Nach seiner Rückkehr begann sein beruflicher Lebensweg. Denn wenige Monate
später, im Herbst 1670, brachte Herzog Christian I. von Mecklenburg-Schwerin
(1623-1692) seine zweite Gemahlin Isabelle Angélique de Montmorency- Bouteville,
verwitwete Herzogin von Chatillon (1627-1695), aus Frankreich nach Ratzeburg, wo sie
über den Winter in dem vom Herzog ein Jahrzehnt zuvor erbauten "fürstlichen Haus"
(dem Vorgänger des 100 Jahre später an seiner Stelle errichteten jetzigen
Herrenhauses am Domhof) blieb und wo offenbar Andreas Gottlieb in Verbindung zu
seinem Landesherrn und dessen Gemahlin trat. Als die Herzogin im Frühjahr 1671
nach Schwerin übersiedelte, während der Herzog sich in Frankreich aufhielt, begleitete
der 22-jährige Andreas Gottlieb die Herzogin und blieb bis zum nächsten Jahr in deren
Dienst in Schwerin. Herzog Christian I. hatte seine entscheidenden Eindrücke in Paris
bei Ludwig XIV. empfangen, der sein Idol wurde und dem er in allem nacheiferte. Er
versuchte, den Einfluß der Stände in Mecklenburg zurückzudrängen und nach dem
Muster Ludwigs XIV. zu regieren. Er ging in seiner Verehrung für Ludwig XIV. so weit,
daß er sogar seinem Namen den Namen Louis hinzufügte.

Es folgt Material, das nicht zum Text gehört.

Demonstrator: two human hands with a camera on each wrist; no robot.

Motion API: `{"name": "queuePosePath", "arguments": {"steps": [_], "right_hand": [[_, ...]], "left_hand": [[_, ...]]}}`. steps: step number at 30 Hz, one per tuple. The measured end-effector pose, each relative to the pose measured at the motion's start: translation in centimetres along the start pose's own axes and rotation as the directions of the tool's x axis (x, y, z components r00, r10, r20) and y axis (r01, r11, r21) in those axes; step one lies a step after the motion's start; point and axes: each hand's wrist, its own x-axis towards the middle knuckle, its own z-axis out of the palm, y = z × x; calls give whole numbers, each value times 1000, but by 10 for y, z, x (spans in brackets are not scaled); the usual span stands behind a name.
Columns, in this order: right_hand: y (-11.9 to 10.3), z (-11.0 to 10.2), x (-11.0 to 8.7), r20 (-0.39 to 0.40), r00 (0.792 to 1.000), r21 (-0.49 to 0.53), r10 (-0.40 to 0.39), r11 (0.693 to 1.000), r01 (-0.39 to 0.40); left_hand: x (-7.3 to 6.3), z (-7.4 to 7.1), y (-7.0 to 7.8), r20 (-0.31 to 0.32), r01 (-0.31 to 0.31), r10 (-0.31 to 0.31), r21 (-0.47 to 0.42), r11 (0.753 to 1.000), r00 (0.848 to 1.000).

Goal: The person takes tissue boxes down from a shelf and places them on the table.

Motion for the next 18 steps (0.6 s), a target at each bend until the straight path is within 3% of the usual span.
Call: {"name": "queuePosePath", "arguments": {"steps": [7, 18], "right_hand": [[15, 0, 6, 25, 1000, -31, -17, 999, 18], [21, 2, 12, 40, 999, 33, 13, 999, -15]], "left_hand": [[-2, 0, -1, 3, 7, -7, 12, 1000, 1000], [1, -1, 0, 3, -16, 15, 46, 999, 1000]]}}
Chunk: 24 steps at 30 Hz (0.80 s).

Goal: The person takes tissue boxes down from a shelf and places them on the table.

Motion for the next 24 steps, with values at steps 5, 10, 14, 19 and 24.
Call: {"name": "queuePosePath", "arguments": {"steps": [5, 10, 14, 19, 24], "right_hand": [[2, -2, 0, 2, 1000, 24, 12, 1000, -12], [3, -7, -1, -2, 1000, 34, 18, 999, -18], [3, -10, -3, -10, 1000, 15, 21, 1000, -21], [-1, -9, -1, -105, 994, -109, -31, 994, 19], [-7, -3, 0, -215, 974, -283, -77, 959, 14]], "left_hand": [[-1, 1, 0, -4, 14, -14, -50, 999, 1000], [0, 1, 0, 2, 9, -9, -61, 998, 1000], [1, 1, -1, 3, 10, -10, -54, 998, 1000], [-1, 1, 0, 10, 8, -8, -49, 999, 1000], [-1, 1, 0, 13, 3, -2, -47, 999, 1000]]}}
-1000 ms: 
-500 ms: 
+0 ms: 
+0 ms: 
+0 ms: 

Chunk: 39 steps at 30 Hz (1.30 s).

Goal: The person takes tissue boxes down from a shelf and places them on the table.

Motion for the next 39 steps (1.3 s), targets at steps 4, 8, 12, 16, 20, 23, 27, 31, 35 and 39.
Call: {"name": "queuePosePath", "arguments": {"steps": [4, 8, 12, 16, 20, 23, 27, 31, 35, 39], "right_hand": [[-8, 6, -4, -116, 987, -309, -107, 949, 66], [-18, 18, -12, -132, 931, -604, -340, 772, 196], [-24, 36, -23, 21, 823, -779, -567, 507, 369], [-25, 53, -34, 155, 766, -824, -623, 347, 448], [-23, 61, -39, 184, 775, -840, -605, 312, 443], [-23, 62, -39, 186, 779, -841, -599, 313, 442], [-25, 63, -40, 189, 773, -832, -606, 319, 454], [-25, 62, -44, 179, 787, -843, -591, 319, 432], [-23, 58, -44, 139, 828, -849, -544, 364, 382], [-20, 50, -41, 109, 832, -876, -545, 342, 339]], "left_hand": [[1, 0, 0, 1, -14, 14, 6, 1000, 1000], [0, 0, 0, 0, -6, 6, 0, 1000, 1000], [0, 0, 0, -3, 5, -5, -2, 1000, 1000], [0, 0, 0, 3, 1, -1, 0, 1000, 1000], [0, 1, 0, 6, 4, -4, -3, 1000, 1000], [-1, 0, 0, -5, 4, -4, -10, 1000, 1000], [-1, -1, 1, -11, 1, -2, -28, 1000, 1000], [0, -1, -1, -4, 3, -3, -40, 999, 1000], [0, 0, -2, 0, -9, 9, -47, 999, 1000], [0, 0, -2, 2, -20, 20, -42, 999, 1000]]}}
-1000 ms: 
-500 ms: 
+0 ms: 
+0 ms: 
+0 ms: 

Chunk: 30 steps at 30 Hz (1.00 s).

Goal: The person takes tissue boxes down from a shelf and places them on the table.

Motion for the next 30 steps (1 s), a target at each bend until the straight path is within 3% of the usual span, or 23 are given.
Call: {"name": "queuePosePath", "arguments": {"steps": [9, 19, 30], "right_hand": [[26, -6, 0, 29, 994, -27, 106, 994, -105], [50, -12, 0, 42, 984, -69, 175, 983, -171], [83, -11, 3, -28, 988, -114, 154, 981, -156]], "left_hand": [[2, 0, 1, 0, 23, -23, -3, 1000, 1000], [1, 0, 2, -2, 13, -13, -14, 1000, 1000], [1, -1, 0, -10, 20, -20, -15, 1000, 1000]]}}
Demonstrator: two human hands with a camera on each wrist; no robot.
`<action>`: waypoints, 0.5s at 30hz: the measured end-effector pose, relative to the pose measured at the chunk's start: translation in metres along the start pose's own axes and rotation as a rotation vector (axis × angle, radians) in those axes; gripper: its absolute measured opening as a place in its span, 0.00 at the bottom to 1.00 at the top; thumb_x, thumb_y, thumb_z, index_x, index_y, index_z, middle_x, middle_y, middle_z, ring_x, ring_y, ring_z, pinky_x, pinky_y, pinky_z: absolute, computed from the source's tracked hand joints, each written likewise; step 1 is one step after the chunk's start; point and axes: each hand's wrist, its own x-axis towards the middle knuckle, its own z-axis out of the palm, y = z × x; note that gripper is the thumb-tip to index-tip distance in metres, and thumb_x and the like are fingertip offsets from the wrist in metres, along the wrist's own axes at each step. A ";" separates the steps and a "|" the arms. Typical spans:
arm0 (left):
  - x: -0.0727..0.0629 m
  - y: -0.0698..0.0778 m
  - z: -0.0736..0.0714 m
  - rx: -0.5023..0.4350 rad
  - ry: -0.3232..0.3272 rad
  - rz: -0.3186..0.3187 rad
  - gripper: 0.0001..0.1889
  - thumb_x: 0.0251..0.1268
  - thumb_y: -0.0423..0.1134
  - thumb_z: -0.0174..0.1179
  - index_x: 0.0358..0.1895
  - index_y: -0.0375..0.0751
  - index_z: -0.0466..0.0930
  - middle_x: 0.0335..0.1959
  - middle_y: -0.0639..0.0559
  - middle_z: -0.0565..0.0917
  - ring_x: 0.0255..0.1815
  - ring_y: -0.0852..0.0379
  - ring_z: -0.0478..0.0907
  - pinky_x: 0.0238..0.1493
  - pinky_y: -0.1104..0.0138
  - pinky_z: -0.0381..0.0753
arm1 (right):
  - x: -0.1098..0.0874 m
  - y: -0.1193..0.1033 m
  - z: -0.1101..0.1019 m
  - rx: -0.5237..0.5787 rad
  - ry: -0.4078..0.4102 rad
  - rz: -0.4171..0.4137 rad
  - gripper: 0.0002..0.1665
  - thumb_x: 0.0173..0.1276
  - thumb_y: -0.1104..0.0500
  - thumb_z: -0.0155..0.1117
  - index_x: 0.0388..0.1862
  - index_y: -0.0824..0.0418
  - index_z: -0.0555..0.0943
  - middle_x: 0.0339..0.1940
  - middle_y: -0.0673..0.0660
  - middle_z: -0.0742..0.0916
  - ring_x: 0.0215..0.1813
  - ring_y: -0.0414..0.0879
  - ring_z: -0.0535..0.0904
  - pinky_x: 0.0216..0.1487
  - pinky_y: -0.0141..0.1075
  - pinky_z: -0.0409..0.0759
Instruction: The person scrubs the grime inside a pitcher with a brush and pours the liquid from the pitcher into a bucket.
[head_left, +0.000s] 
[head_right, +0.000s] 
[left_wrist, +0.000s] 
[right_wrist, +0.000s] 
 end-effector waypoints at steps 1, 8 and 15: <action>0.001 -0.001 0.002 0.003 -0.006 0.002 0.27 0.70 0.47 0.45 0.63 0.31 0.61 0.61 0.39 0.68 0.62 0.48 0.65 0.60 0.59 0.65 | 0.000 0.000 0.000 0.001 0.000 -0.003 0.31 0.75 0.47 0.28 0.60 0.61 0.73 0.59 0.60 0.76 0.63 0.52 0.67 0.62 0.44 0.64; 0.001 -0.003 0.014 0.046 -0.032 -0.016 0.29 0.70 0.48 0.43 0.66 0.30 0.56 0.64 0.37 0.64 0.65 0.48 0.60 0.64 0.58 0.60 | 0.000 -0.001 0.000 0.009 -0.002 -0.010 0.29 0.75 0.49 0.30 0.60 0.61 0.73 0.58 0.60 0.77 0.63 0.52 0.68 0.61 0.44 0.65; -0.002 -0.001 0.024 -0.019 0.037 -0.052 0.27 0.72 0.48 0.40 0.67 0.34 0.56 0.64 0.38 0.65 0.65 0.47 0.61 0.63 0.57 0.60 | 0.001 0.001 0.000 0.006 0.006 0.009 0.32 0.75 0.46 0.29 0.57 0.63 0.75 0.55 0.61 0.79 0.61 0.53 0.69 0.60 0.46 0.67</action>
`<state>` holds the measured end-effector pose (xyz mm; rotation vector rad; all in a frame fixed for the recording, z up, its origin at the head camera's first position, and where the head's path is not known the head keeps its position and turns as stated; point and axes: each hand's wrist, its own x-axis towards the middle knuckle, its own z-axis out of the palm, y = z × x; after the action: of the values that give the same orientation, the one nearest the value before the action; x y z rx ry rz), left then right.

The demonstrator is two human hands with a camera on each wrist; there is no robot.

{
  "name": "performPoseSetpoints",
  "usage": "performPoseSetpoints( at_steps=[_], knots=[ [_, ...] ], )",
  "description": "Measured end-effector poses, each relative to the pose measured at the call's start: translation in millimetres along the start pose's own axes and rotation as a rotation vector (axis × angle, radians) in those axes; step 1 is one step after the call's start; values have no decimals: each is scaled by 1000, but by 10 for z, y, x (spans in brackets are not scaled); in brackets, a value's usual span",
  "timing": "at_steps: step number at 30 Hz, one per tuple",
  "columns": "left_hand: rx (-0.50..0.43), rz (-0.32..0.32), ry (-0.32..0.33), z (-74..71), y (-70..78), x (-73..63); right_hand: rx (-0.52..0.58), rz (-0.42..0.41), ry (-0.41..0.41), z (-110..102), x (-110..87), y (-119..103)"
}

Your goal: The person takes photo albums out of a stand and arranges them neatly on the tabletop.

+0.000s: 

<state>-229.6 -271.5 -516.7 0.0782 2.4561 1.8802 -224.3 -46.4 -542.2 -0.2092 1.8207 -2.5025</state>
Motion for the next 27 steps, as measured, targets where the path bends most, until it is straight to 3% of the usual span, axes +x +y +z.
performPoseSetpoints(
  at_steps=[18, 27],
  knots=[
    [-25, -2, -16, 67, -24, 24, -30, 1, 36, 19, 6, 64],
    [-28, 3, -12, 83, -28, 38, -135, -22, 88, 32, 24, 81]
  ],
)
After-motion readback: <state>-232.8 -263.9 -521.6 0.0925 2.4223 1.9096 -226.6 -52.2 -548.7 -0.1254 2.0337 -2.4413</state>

Der Herzog mag, als er den jungen mecklenburgischen Edelmann in seinen Dienst
nahm, angenommen haben, daß dieser an dem Kampf zwischen dem Herzog und den
Ständen nicht interessiert sein werde. Denn weder hatte ja sein Vater Grundbesitz
gehabt, noch hatte Andreas Gottlieb selber ihn. In dieser Annahme sollte sich der
Herzog allerdings irren. Schon in dem Schweriner Jahr stellte Andreas Gottlieb sich
entschieden auf die Seite der Ritterschaft, und in seinem späteren Leben, von Celle,
Hannover und London aus, sollte er die stärkste Kraft im Kampf der mecklenburgischen
Stände gegen ihre Herzöge werden. Die Haltung Andreas Gottliebs mußte dem Herzog
natürlich sehr mißfallen, und er wurde auch eindringlich vor ihm gewarnt. Der Hofmeister v.